What the exercise asks ▸ A verbatim repeat of the lines below is required, with the pictures removed.
·····
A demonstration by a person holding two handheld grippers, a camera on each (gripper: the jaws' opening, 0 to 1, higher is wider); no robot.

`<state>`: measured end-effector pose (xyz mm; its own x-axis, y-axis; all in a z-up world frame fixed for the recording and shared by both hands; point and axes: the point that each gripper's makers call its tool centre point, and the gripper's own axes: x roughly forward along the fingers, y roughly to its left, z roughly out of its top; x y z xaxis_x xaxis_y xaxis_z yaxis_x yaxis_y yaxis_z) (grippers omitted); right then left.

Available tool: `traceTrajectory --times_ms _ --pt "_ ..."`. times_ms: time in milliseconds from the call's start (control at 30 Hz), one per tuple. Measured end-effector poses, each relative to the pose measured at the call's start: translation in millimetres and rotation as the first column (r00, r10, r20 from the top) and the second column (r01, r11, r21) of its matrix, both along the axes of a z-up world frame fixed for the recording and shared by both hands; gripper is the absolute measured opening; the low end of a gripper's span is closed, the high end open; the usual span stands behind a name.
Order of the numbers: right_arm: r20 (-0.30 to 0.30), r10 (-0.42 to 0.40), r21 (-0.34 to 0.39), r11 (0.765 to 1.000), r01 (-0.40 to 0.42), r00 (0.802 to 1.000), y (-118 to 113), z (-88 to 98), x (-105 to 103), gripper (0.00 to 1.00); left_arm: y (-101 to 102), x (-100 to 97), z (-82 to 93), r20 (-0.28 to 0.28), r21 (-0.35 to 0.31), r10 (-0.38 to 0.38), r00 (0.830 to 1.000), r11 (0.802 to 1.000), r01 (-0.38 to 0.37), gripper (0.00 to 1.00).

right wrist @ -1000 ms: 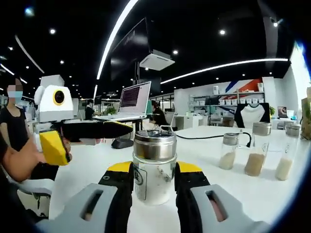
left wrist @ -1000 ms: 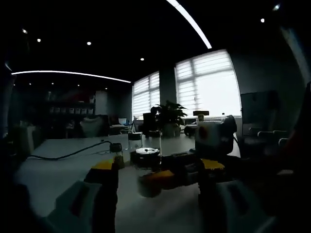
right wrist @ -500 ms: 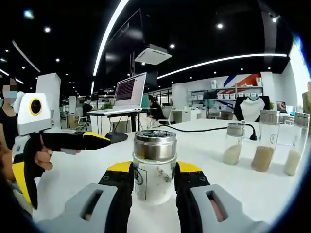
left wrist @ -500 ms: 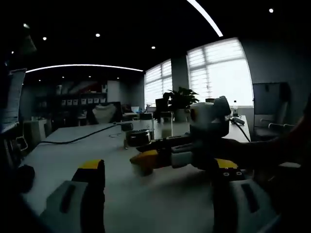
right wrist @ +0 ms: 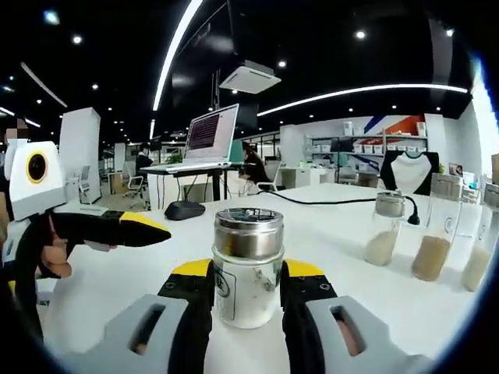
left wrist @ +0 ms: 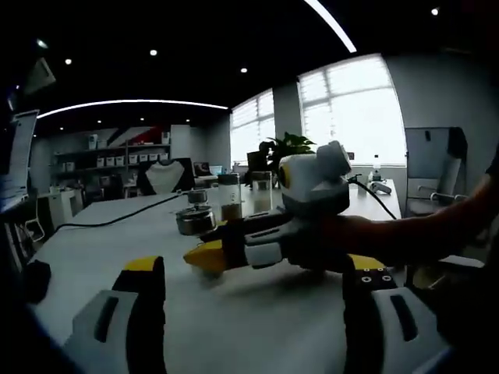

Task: Rotate the seasoning bottle until the label or dispensing opening points toward the visible target arrow and the bottle remains upright within the marked orientation range

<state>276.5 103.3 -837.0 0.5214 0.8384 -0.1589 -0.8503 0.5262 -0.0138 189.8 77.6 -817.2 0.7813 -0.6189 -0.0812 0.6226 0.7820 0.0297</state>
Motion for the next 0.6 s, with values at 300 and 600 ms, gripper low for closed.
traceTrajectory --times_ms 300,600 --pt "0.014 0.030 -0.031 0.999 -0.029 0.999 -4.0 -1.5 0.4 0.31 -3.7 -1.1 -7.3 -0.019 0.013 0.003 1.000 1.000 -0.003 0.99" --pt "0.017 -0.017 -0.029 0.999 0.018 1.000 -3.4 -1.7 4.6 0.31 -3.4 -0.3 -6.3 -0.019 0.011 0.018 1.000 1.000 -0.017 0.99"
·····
Response to this exercise ▸
A demonstration by a person holding two handheld grippers, a camera on each (gripper: the jaws' opening, 0 to 1, higher is wider); no robot.

`<state>`: measured end-effector pose (xyz mm; its own x-axis, y-axis; all in a z-up world frame fixed for the recording and shared by both hands; point and axes: the point that each gripper's makers call its tool centre point, and the gripper's own axes: x roughly forward along the fingers, y roughly to its left, z roughly out of its top; x y z xaxis_x xaxis_y xaxis_z yaxis_x yaxis_y yaxis_z) (grippers omitted); right then left.

Available tool: `traceTrajectory --times_ms _ --pt "_ ..."`. times_ms: time in milliseconds from the call's start (control at 30 Hz), one per tuple. Measured end-effector poses, each relative to the pose measured at the call's start: translation in millimetres and rotation as the first column (r00, r10, r20 from the top) and the second column (r01, r11, r21) of its matrix, both along the axes of a z-up world frame fixed for the recording and shared by both hands; gripper is the absolute measured opening; the low end of a gripper's span is closed, the high end open; the usual span stands behind a name.
Order of the numbers: right_arm: r20 (-0.30 to 0.30), r10 (-0.42 to 0.40), r21 (-0.34 to 0.39), r11 (0.765 to 1.000), r01 (-0.40 to 0.42), r00 (0.802 to 1.000), y (-118 to 113), z (-88 to 98), x (-105 to 103), gripper (0.00 to 1.00); left_arm: y (-101 to 102), x (-100 to 97), z (-82 to 93), r20 (-0.28 to 0.28), r21 (-0.35 to 0.31), r10 (-0.38 to 0.38), r00 (0.830 to 1.000), r11 (0.802 to 1.000), r01 (-0.38 to 0.37), gripper (0.00 to 1.00).

right wrist @ -1000 ms: 
left wrist @ -1000 ms: 
right wrist @ -500 ms: 
left wrist @ -500 ms: 
right wrist @ +0 ms: 
left wrist @ +0 ms: 

Task: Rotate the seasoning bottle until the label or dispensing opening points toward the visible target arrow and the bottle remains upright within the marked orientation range

<state>276.5 103.3 -837.0 0.5214 0.8384 -0.1589 -0.8503 0.5262 -0.0138 189.8 77.6 -817.2 0.7813 -0.6189 -0.0812 0.6226 0.7820 0.0297</state>
Motion for the next 0.6 s, with values at 300 and 600 ms, gripper low for closed.
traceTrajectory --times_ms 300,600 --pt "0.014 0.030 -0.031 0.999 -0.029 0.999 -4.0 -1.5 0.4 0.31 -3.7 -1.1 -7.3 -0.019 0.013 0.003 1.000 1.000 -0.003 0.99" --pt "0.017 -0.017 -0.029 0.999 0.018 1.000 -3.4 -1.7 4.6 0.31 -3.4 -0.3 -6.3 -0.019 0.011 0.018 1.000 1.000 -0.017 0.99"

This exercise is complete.